This is an explanation of the second logic game from Section IV of LSAT Preptest 75, the June 2015 LSAT.
Seven trees will be planted on three lots (1, 2, 3). The trees are: a hickory, a larch, a maple, an oak, a plum, a sycamore, and a walnut (H, L, M, O, P, S, W). You must determine which trees can be planted on which lot according to the rules.
This is a grouping game. We have to place seven trees in three lots.
From experience with similar games, it’s best to set this game up vertically:
Next, read over all the rules. You shouldn’t just blindly draw the rules in order. Some rules are easier to draw than others, because they can go directly on the diagram. Draw these first.
Rules 3, 4 and 5 can go directly on the diagram:
A couple notes on the symbols:
Technically, L/W and M/O are exclusive.
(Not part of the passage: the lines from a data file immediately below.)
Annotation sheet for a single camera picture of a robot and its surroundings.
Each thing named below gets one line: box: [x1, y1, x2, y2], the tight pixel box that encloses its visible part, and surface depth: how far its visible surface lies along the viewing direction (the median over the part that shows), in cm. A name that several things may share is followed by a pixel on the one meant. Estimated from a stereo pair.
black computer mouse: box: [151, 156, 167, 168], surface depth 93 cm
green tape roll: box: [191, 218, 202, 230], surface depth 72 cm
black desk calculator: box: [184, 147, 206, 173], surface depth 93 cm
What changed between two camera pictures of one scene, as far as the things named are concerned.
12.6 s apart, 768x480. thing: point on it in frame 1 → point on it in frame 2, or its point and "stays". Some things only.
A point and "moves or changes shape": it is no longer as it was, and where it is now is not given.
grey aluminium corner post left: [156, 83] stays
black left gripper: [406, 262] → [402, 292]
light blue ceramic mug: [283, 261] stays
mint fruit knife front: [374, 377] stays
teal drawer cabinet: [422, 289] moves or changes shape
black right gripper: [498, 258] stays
You can’t have both. I know I’ll remember that because I’ve seen similar rules. If you aren’t certain you’ll remember, it’s best to make a separate note. Maybe “
L/W” to the left of lot one, for example.
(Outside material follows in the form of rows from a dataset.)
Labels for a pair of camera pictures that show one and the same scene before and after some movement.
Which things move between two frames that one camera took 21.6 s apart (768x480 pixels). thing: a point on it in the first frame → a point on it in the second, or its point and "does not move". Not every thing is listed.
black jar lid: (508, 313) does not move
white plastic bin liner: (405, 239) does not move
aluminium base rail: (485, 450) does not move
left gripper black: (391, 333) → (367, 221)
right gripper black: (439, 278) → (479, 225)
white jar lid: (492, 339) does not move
Lot three has at least two trees, because it has more than lot 1. The arrow + greater than sign is a second reminder of this rule.
This final rule is incredibly important. In every scenario you make you must check if lot three has more than lot one. And in some cases, the final rule determines the distribution.
For example, some questions place exactly three trees in lot two. This means that lot 1 has one tree and lot 3 has three trees – that’s the only way to divide the trees between those two lots and still obey the final rule.
The other two rules can’t be drawn directly, so you should put them in a numbered list:
The circled P and S means that those two variables have no rules. The “H O __” means that the hickory and the oak are in a lot together with one other tree.
I couldn’t make any deductions that I could draw. However, it’s important to consider numerical distributions.
We have seven trees. At least one is in lot 2. That leaves six trees to divide between lot 1 and 3. And lot 3 needs more than lot 1.
That means we can’t put three trees in lot 1, because then there would only be three trees to put in lot 3.
So lot one has, at most, two trees. I didn’t write this down because it’s fairly straightforward if you remember the final rule. But it you sometimes make mistakes with numerical distributions, you should write this deduction down.
Likewise, it’s important to consider where you could place the hickory, oak and 3rd tree (rule one). They could only go in lots 2 or 3, because lot 1 can’t have three trees.